▶ **Problem description**: Copy each line in the data below that contains the word "from".

[Stored entries]
********************

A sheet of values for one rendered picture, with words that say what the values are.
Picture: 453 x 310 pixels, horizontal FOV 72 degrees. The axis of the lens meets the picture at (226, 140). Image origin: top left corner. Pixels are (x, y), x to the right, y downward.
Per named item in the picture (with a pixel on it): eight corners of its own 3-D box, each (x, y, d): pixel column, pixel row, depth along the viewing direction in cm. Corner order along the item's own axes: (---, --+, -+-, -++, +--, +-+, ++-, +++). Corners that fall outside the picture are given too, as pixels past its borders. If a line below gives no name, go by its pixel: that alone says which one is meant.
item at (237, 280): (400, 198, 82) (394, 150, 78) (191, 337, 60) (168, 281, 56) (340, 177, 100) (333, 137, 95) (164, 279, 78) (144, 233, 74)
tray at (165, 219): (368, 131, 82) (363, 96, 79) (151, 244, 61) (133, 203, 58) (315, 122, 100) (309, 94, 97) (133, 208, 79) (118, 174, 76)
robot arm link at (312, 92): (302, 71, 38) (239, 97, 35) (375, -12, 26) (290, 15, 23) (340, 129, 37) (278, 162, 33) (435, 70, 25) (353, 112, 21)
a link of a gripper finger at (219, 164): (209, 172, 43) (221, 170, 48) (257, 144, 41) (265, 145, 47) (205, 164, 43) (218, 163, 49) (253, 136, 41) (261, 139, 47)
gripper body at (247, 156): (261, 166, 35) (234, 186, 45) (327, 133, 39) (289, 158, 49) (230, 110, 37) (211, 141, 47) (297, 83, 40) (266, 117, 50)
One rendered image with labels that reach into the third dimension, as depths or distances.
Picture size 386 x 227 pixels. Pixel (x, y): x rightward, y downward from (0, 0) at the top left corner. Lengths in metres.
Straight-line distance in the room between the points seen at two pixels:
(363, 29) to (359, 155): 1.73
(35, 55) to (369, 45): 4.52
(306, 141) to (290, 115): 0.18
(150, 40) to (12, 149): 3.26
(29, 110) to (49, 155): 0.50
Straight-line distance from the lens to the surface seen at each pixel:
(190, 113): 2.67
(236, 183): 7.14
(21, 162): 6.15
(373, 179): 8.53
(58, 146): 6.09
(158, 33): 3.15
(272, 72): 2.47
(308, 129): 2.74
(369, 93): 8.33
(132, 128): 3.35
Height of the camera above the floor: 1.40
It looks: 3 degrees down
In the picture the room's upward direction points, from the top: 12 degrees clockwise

********************

▶ **Output of the task**:
Picture size 386 x 227 pixels. Pixel (x, y): x rightward, y downward from (0, 0) at the top left corner. Lengths in metres.
Straight-line distance from the lens to the surface seen at each pixel:
In the picture the room's upward direction points, from the top: 12 degrees clockwise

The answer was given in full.